Second, do not let corrections overwhelm the distribution. Corrections concentrate on failures, so a dataset built only from corrections over-represents the hard cases and can teach the model that the rare hard case is common, degrading it on the easy majority. Blend corrections with representative demonstrations so the training distribution still resembles production. Corrections aim the fine-tune at the errors; representative demonstrations keep it calibrated to reality. You need both.

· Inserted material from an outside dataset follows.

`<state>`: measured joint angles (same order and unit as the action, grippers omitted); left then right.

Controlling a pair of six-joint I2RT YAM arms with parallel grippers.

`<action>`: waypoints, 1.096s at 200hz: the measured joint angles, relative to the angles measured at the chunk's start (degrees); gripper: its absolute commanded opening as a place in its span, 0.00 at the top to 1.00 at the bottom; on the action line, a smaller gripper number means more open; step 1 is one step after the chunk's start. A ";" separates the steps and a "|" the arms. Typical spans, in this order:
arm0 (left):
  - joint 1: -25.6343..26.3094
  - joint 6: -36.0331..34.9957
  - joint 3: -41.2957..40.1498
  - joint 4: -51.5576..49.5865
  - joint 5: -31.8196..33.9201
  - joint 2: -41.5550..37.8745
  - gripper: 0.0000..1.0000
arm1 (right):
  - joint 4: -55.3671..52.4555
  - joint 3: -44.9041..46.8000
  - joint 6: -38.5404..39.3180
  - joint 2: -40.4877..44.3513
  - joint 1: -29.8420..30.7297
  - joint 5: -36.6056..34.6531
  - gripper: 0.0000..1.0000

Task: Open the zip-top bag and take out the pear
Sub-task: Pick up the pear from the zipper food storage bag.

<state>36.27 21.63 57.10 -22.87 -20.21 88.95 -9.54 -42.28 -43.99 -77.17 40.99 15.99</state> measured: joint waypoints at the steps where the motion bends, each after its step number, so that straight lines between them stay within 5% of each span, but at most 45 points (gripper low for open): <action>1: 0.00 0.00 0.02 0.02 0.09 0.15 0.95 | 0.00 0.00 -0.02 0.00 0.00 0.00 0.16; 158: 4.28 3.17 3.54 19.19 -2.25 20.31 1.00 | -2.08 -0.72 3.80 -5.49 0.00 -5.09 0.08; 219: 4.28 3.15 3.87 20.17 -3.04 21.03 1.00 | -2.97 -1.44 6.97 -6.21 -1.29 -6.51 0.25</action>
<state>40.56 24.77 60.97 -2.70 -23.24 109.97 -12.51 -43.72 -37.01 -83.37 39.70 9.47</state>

Preferences and the limits of demonstration

When the problem genuinely has no single right answer, preferences are the signal, and a subtlety from the alignment literature is worth carrying forward to Chapter 13. Preferences can come from humans (expensive, high-quality) or from AI judges. Constitutional AI showed you can generate preference signal from a model critiquing its own outputs against a set of written principles, reducing the human labeling burden. This is powerful and dangerous in the same way distillation is: AI-generated preferences inherit the judge model's biases and blind spots, so an AI-preference dataset must be spot-checked against human judgment, especially on the high-stakes slices. The Self-Instruct lineage applies the same idea to demonstrations, generate them with a model, filter aggressively, and carries the same caveat, which is the whole subject of Chapter 11. The point for now: whether your signal is demonstrations, corrections, or preferences, who or what produced it is a property you must record and govern, because the quality of the signal is the quality of the model.

Chapter summary

The fine-tune is the data, compiled: the algorithm is commoditized and the base is whatever you chose, so dataset quality decides whether a model is clean or confidently broken, and you debug it by inspecting the data, not the weights. The first dataset decision, upstream of collecting anything, is the kind of signal. Demonstrations answer "what is the right output?" and feed SFT: the workhorse for tasks with a showable correct answer. Corrections answer "the model said X, the right answer was Y," are the highest-value demonstrations because they target your actual error distribution, and they power a flywheel: production failures become both training data and regression cases. Preferences answer "which output is better?" and feed DPO/preference tuning, the signal for properties that are comparative (helpful, on-brand, safe) with no single right answer, the way RLHF taught helpfulness. The category error, demonstrations for a preference problem (over-constrains, brittle) or preferences for a right-answer problem (throws away ground truth), fails in opposite ways that no hyperparameter fixes, so decide first whether your problem has a right answer or a better answer. Good demonstrations match production output and input distributions, stay internally consistent, and never leak current facts. Corrections must be blended with representative demonstrations so the training distribution stays realistic. And whatever the signal, record who or what produced it, because AI-generated demonstrations and preferences inherit the producer's biases, the hazard Chapter 11 is about.